Standard abbreviations
- ISO 4: J. Parasitol.

Indexing
- CODEN: JOPAA2
- ISSN: 0022-3395 (print) 1937-2345 (web)
- LCCN: 64036489
- JSTOR: 00223395
- OCLC no.: 1606759

Links
- Journal homepage; Online access; Online archive;

= Journal of Parasitology =

The Journal of Parasitology is a peer-reviewed medical journal covering research on parasites published bimonthly by Allen Press on behalf of the American Society of Parasitologists. Content includes research articles, brief research notes, announcements of the society, and book reviews. It was founded and edited by Henry Baldwin Ward in 1914.

== History ==
In 1911, Charles C. Stiles and Brayton H. Ransom at the Bureau of Animal Industry in Washington, D.C., promulgated the need for parasitology journal in America. They asked Henry Baldwin Ward, at the time professor of zoology at the University of Illinois, to initiate the production. The name of the journal was proposed as The American Journal of Parasitology, which George H. Simmons, secretary and editor for the Journal of the American Medical Association changed as the Journal of Parasitology as he felt that it would have more international recognition. Ward, as the owner and managing editor, released the first issue of the journal in September 1914. It started as a quarterly journal for "medical zoology...[specially for] briefer papers and research notes on animal parasites."

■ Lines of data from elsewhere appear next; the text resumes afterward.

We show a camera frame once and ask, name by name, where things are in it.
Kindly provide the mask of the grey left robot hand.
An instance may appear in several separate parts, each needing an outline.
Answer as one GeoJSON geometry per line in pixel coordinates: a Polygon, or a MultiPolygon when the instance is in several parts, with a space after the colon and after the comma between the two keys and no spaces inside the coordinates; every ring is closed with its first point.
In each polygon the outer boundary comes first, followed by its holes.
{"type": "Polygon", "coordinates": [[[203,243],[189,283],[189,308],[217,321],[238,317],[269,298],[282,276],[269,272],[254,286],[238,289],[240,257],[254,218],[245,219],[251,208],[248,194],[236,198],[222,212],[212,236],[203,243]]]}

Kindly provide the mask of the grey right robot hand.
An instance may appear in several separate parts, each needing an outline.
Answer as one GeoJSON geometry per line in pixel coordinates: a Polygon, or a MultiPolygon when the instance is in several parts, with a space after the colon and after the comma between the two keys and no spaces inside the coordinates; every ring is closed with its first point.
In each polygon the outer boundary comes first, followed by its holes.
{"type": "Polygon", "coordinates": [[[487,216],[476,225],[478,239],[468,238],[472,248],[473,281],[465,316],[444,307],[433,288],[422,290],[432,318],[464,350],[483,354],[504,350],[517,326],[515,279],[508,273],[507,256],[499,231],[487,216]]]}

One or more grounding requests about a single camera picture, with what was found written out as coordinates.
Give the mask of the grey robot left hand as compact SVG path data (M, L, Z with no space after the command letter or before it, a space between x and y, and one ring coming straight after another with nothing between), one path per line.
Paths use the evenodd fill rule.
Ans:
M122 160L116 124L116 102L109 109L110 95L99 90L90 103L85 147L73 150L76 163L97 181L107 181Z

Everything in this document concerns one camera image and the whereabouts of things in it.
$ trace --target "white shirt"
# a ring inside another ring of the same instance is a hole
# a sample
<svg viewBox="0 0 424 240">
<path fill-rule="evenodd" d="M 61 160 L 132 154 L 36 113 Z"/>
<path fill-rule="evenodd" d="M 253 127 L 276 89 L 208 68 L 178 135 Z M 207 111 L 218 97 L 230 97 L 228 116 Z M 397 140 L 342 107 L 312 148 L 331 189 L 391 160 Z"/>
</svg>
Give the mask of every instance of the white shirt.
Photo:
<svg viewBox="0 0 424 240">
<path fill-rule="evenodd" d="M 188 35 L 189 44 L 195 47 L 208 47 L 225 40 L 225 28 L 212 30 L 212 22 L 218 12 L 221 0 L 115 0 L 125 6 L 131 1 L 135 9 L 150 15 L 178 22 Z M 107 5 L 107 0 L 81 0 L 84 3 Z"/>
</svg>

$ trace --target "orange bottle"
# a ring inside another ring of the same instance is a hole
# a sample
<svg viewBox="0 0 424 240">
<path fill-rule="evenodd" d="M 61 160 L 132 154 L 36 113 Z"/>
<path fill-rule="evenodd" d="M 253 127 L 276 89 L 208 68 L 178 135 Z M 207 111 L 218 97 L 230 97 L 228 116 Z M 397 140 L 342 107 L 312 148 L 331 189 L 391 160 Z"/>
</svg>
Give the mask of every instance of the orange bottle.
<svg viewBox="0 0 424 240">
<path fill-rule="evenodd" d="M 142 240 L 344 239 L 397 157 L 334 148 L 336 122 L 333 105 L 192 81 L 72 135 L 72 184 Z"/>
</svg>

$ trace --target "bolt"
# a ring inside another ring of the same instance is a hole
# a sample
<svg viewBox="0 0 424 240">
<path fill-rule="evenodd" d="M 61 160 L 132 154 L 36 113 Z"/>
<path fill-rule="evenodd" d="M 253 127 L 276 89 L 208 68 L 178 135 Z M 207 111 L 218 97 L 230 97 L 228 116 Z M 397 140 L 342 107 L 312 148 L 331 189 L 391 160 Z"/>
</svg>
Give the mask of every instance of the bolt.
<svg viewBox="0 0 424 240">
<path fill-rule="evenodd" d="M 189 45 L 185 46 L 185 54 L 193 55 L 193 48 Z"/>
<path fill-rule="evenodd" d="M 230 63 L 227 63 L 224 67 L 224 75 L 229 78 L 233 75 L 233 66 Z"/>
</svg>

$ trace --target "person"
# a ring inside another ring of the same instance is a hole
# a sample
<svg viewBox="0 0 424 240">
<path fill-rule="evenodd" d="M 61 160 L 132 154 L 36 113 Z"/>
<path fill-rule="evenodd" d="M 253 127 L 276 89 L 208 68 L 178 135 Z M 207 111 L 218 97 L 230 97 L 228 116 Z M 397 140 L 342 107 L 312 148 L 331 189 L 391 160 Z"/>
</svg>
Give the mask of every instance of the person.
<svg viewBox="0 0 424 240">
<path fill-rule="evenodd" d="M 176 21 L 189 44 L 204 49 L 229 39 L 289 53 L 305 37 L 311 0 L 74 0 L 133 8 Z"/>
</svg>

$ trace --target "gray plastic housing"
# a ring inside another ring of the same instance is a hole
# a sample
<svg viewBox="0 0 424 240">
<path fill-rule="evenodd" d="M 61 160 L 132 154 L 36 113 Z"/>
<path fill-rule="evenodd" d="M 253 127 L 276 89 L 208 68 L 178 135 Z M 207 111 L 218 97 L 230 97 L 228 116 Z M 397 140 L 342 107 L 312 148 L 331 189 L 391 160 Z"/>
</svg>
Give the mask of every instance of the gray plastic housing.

In 1924, Ward and William Walter Cort established the American Society of Parasitologists, with Ward becoming the first president. From 1925, the society's proceedings were published in the journal. After several rounds of discussions, the society decided in December 1931 to adopt the journal as its official publication. From September 1932 the journal became the official publication of the society. Ward withdrew as the owner and editor, though continued to serve in the editorial board for the next year. Cort became Chairman of the Editorial Committee that included Robert Hegner and Francis Root. The society decided to inscribe on the journal cover "Founded by Henry Baldwin Ward" permanently.